COS-7 cells were seeded in fibronectin-coated glass-bottom 35 mm dishes (CellVis, Mountain View, CA) and transfected for 18 h with 0.1 µg PH-PLCD1-GFP, 0.3 µg Lyn11-FRB-iRFP and either 0.6 µg mCherry-FKBP-INPP5E or 0.6 µg mRFP-FKBP-TMEM55b pre-complexed with 3 µg lipofectamine 2000 in 0.2 ml Opti-MEM. Cells were imaged in 1.6 ml FluoroBrite media (Life technologies, Thermo-Fisher/Gibco, Carlsbad, CA, USA) supplemented with Glutamax and 10% FBS using a ×100 1.45 NA oil-immersion objective on a Nikon A1R laser scanning confocal microscope, imaging multiple positions in the dish every 30 s. After 2 min baseline imaging, rapamycin was added to 1 µM to induce translocation of the FKBP-chimeras to the plasma membrane. For analysis, the iRFP plasma membrane signal was used to generate a binary mask to quantify the normalized fluorescence intensity in the GFP and mRFP/mCherry channels over time as previously shown65.

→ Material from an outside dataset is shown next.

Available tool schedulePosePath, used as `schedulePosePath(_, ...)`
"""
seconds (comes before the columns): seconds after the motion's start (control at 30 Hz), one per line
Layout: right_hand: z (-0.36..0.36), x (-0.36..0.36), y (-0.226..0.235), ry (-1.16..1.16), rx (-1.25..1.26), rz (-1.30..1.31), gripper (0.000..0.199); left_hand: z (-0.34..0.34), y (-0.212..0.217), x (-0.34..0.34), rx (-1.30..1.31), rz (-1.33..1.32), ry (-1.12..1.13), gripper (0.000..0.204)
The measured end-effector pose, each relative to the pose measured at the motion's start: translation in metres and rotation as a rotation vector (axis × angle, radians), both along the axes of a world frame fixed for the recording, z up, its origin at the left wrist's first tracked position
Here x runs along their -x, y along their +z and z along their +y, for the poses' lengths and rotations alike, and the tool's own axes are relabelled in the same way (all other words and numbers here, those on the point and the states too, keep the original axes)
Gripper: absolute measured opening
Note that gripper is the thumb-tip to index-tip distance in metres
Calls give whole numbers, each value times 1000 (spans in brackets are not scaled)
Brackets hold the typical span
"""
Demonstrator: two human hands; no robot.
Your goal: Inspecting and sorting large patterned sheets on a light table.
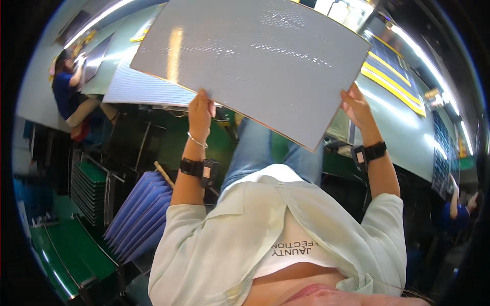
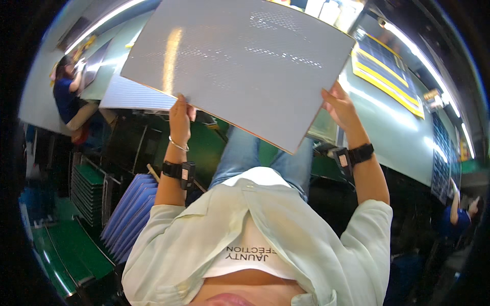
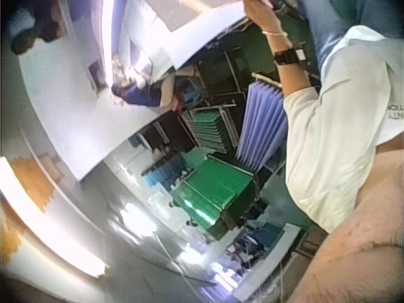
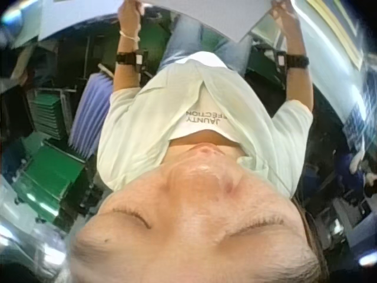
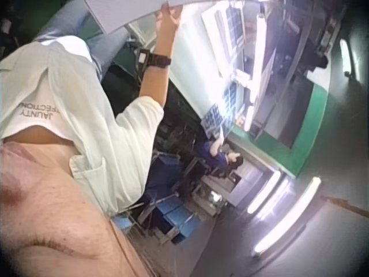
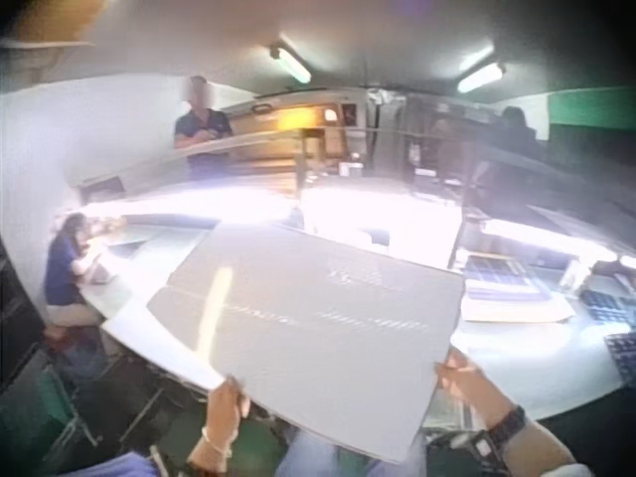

Malachite green phosphatase assay

TMEM55A and TMEM55B CD were cloned in pGEX-5X-1 expression vectors, transformed into Rosetta BL21(DE3) pLys strains and grown to an OD600 of ~0.4, before inducing protein expression with 100 µM IPTG at room temperature overnight. Bacteria were harvested, lysed using Bug Buster (EMD Millipore) and purified on glutathione agarose, before eluting with reduced glutathione. Finally, protein was buffer exchanged on Dowex columns into KHME buffer (110 mM potassium acetate, 20 mM HEPES, 2 mM magnesium chloride, 100 µM EGTA, PH 7.0). Aliquots were flash-frozen in liquid nitrogen and stored at –80 ˚C before use. Purified His6-tagged SHIP2 was purchased from Echelon Biosciences. In total, 250 ng of each protein in KHME was mixed with an equal volume of diC8-PtdIns-4,5-P2 (Echelon Biosciences) to reach a final concentration of 20 µM in 50 µl. Reactions were terminated after 15 min at 37 °C by the addition of 100 µl Malachite Green reagent (Biomol). After 20 min for the color to develop, absorbance was read at 620 nm. A standard curve of 31–2000 pmol phosphate was prepared for each experiment. For each measurement, blank measurements (20 µM substrate with no enzyme, as well as 250 ng protein with no substrate) were subtracted.

Subcellular fractionation

Hela cells infected with adenovirus expressing TMEM55B-GFP or null adenovirus were harvested and lysed in hypotonic buffer (20 mM Tris-HCl pH 7.5, 250 mM sucrose, 5 mM Mg2Cl, 1 mM EDTA and 1 mM DTT) containing protease and phosphatase inhibitors by 30 passages through a 28 G needle. Lysates were centrifuged at 16,000 × g for 10 min at 4 °C to obtain the postnuclear supernatant (PNS). PNS were then centrifuged at 100,000 × g for 1 h at 4 °C to obtain supernatant (S100) and pellet (P100) fractions. P100 were resuspended in Laemmli buffer to a volume equal to the volume of S100. Equal volumes of all fractions were analyzed by SDS-PAGE (4–20% gradient gels, Thermo-Fisher) and immunoblotting.

Statistical analysis

Obtained data were processed in Excel (Microsoft Corporation) to generate bar charts and perform statistical analyses. Pairwise post tests or one-way ANOVA were run for each dependent variable, as specified in each figure legend. To assess statistical significance between different cumulative intensity distribution profiles we calculated P values by using prism software. Average distribution curves were individually fit to a non-linear regression based on the Michaelis-Menten equation using Prism 7 software. P values were calculated from extra sum-of-squares F test. P ≤ 0.05 was considered statistically significant (*) and P ≤ 0.01 (**), P ≤ 0.001(***), P ≤ 0.0001(****) extremely significant. P > 0.05 was considered not significant (ns).

Data availability

The authors declare that the data supporting the findings of this study are available within the paper and its Supplementary Information Files.